The approval was based on results from two phase 3 clinical trials, ENHANCE-1 and ENHANCE-2, which demonstrated significant improvements in lung function and reductions in COPD exacerbations compared with placebo at 24 weeks.
The trials were conducted between September 2020 and December 2022 at 250 research centers and pulmonology practices in 17 countries, and included patients aged 40-80 years with moderate to severe symptomatic COPD.

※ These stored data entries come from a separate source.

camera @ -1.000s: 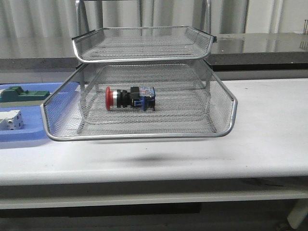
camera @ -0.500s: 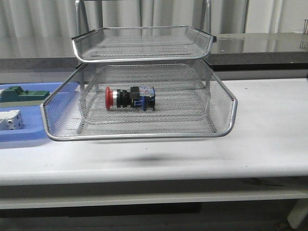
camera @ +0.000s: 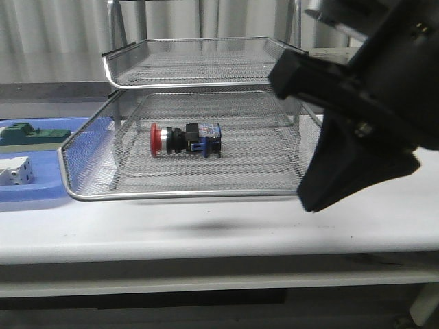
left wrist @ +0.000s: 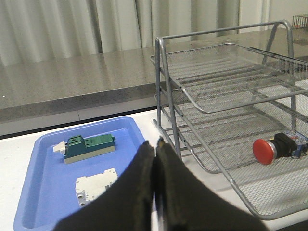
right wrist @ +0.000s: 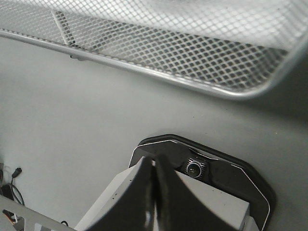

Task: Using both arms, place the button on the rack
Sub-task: 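Bring the right gripper to the front edge of the middle tray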

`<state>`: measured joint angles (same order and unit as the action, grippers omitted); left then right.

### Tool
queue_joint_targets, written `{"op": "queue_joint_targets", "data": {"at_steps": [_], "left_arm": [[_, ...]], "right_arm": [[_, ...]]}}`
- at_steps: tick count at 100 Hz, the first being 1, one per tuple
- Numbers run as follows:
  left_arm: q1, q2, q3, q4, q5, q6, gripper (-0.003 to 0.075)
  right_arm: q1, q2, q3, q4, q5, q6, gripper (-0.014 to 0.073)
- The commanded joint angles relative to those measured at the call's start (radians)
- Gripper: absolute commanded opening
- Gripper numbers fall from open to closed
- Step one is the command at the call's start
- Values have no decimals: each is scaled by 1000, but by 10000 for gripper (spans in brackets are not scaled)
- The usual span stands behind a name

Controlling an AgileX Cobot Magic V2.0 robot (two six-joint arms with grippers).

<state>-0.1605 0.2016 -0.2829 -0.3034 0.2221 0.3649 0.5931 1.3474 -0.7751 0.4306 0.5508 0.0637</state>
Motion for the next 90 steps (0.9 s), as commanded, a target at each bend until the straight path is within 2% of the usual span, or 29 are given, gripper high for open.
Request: {"op": "queue_joint_targets", "data": {"at_steps": [1, 30, 54, 90], "left_arm": [[1, 7, -30, -15, -82, -11, -21], [1, 7, -30, -15, -82, -11, -21], [1, 7, -30, -15, -82, -11, -21], [1, 7, -30, -15, -82, -11, -21]], "right_arm": [[38, 20, -34, 40, -95, -11, -57], [134, 152, -35, 64, -250, -11, -57], [136, 217, -75, 63, -308, -11, -57], [127, 310, -196, -33, -355, -11, -57]]}}
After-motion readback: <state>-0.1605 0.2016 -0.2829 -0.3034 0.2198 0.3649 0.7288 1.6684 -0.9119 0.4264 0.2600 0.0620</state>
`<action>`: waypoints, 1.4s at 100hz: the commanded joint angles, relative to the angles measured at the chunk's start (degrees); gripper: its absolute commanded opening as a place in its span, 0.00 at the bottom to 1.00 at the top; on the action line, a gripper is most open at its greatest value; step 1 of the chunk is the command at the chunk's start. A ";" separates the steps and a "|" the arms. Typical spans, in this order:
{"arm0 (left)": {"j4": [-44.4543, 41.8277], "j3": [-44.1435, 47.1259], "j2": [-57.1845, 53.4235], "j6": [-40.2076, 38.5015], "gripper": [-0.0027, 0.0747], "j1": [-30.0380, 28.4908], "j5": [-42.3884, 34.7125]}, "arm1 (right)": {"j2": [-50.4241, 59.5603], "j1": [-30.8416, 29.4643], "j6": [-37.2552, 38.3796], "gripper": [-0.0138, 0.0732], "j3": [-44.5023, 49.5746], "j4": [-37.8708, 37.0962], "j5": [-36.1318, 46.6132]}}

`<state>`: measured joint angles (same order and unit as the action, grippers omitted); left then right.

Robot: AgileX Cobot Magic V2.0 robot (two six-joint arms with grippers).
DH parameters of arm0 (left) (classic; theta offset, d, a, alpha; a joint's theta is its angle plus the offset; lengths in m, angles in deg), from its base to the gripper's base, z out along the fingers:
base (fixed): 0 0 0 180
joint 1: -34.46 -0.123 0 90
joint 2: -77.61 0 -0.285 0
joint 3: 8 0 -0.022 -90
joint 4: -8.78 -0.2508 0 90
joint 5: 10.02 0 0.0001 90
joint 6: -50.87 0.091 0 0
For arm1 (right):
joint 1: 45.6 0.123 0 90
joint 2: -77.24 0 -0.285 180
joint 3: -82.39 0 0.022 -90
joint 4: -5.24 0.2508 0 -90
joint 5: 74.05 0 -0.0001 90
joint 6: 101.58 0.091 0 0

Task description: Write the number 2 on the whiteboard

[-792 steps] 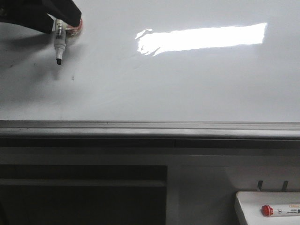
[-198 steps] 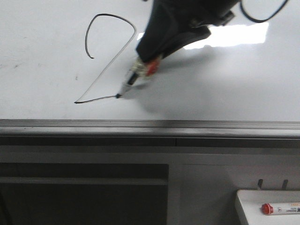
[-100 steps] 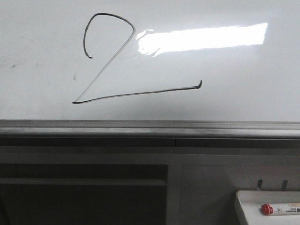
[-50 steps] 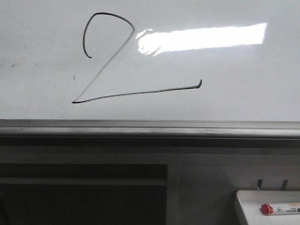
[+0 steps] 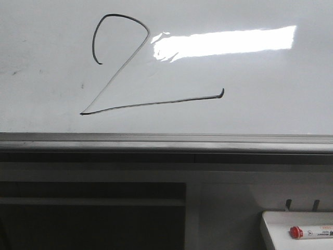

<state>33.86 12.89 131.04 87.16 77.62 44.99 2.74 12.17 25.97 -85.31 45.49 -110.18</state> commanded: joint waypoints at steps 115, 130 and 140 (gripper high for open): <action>-5.79 0.94 3.29 -13.88 0.01 -0.24 -18.84 | 13.09 -9.75 -0.87 0.55 -1.61 1.45 11.19; -22.44 7.37 3.29 -35.67 0.01 -4.54 -30.37 | 18.89 -18.00 -0.87 0.11 -1.51 1.30 5.17; -26.48 12.49 4.46 -44.63 0.01 -10.04 -40.17 | 21.81 -21.65 -0.40 0.08 -0.87 1.30 1.44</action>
<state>11.46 23.44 134.98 51.60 71.12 17.68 21.96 -6.77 25.61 -85.21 45.65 -108.23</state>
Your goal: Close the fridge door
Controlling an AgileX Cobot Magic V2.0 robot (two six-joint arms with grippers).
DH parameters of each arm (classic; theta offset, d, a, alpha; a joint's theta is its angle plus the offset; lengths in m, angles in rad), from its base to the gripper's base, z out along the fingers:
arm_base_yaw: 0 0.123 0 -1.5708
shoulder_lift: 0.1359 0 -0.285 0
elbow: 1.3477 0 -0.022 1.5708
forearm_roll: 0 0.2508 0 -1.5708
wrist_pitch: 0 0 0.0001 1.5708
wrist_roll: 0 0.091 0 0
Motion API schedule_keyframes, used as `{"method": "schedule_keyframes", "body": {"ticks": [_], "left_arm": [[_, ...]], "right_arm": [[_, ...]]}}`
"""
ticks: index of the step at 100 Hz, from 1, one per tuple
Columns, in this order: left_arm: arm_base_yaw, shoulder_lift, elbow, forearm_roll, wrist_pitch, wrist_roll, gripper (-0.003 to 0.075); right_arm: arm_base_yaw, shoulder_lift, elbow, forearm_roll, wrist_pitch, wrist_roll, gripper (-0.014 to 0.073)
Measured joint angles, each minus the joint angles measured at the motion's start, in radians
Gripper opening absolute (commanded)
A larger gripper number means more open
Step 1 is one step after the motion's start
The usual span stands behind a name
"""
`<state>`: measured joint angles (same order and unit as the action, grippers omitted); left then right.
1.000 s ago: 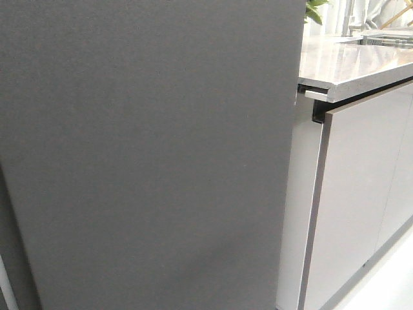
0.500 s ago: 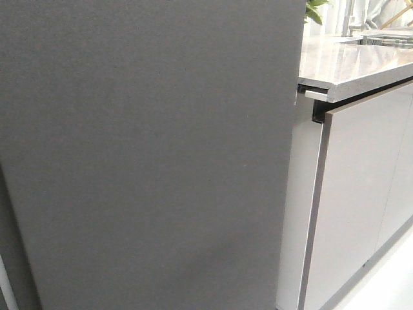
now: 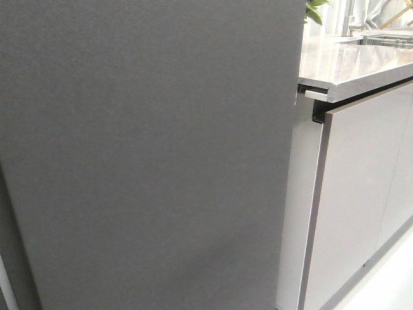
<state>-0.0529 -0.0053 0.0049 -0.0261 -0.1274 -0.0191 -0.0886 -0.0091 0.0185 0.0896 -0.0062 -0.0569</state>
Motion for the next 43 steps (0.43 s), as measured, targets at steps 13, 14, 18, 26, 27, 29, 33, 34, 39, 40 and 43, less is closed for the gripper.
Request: {"method": "schedule_keyframes", "body": {"ticks": [13,14,18,26,27,29,33,34,39,40,43], "left_arm": [[0.0,0.0,0.0,0.0,0.0,0.0,-0.002],[0.0,0.0,0.0,0.0,0.0,0.0,-0.002],[0.0,0.0,0.0,0.0,0.0,0.0,-0.002],[0.0,0.0,0.0,0.0,0.0,0.0,-0.002],[0.0,0.0,0.0,0.0,0.0,0.0,-0.002],[0.0,0.0,0.0,0.0,0.0,0.0,-0.002],[0.0,0.0,0.0,0.0,0.0,0.0,-0.002],[0.0,0.0,0.0,0.0,0.0,0.0,-0.002],[0.0,0.0,0.0,0.0,0.0,0.0,-0.002],[0.0,0.0,0.0,0.0,0.0,0.0,-0.002],[0.0,0.0,0.0,0.0,0.0,0.0,-0.002]], "right_arm": [[0.0,0.0,0.0,0.0,0.006,0.0,-0.0045],[0.0,0.0,0.0,0.0,0.006,0.0,-0.0044],[0.0,0.0,0.0,0.0,0.006,0.0,-0.0044],[0.0,0.0,0.0,0.0,0.006,0.0,-0.0045],[0.0,0.0,0.0,0.0,0.006,0.0,-0.0045],[0.0,0.0,0.0,0.0,0.006,0.0,-0.0045],[0.0,0.0,0.0,0.0,0.006,0.0,-0.0045],[0.0,0.0,0.0,0.0,0.006,0.0,-0.0044],[0.0,0.0,0.0,0.0,0.006,0.0,-0.0044],[0.0,0.0,0.0,0.0,0.006,0.0,-0.0045],[0.0,0.0,0.0,0.002,0.006,0.0,-0.0045]]}}
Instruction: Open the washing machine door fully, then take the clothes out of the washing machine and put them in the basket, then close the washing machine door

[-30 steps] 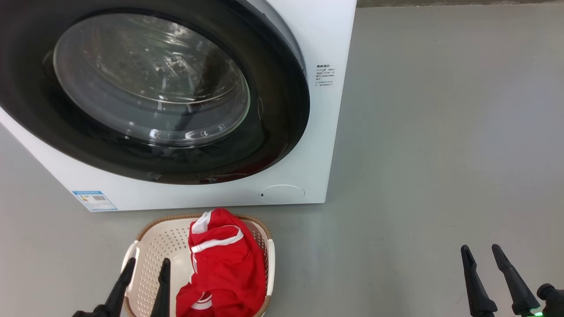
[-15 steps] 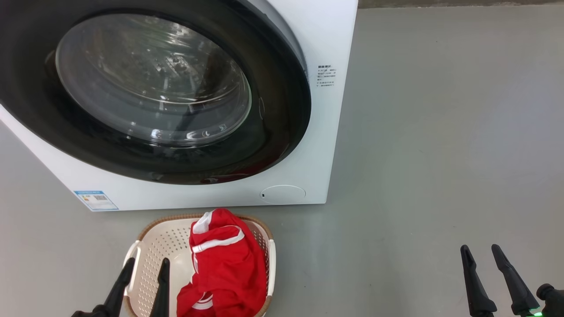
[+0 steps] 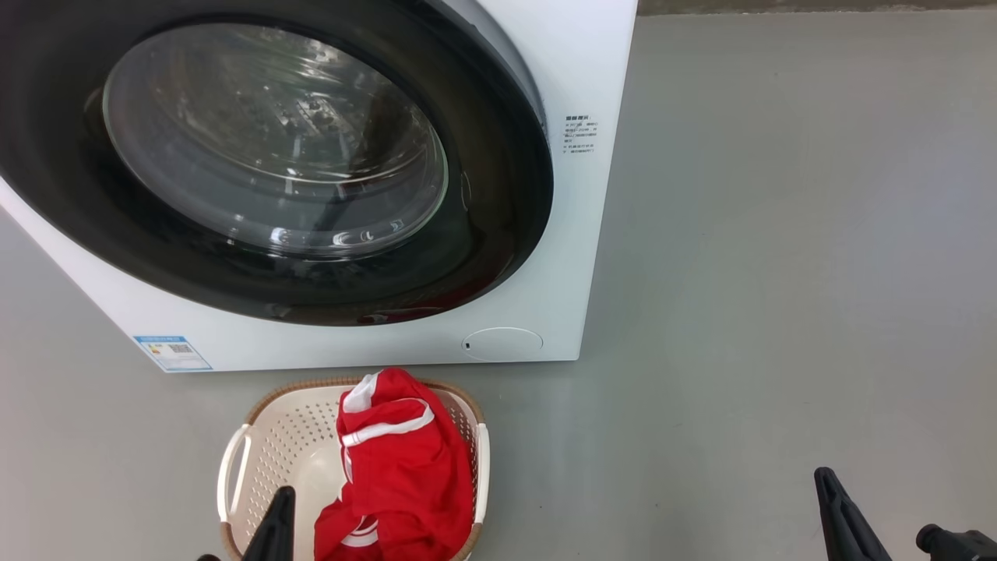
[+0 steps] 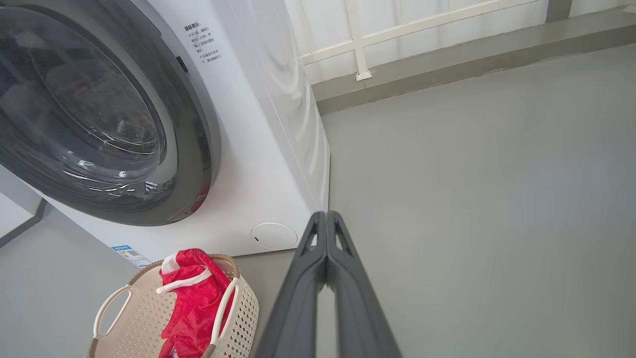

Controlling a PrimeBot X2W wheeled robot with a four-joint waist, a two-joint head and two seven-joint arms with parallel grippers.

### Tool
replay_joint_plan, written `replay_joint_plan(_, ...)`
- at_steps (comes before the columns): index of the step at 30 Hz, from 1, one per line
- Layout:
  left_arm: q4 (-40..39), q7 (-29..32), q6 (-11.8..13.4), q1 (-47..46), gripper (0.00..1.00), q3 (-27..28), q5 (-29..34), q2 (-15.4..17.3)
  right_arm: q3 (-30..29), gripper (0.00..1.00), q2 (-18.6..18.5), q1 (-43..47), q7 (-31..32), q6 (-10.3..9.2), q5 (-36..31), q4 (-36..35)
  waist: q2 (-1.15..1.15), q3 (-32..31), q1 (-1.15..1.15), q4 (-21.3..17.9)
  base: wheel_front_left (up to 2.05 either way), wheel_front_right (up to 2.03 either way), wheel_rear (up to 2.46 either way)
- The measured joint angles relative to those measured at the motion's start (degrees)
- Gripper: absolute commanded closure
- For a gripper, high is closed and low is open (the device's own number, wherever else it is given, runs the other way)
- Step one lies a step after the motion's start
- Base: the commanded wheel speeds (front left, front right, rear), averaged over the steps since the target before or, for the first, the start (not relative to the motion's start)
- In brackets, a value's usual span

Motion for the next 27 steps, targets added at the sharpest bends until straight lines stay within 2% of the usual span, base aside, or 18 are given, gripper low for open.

In the ENHANCE-1 trial of 760 study participants, and the ENHANCE-2 trial of 789 participants, ensifentrine met the primary endpoint of improved forced expiratory volume in 1 second (FEV1), a key measure of lung function.
After 12 weeks of treatment, patients treated with ensifentrine experienced improvements in FEV1 by 87 mL in ENHANCE-1 and by 94 mL in ENHANCE-2. Secondary endpoints, included improvements in quality of life and symptom relief, were significantly achieved in ENHANCE-1 but not in ENHANCE-2. Notably, 69% and 55% of patients received concomitant long-acting muscarinic antagonists or long-acting β2-agonists, respectively.
"The findings of the ENHANCE studies are almost overwhelmingly positive, showing that ensifentrine provides bronchodilation associated with meaningful clinical benefits," noted study investigators in the published results.
Adverse event rates were similar to those for placebo, indicating a favorable safety profile.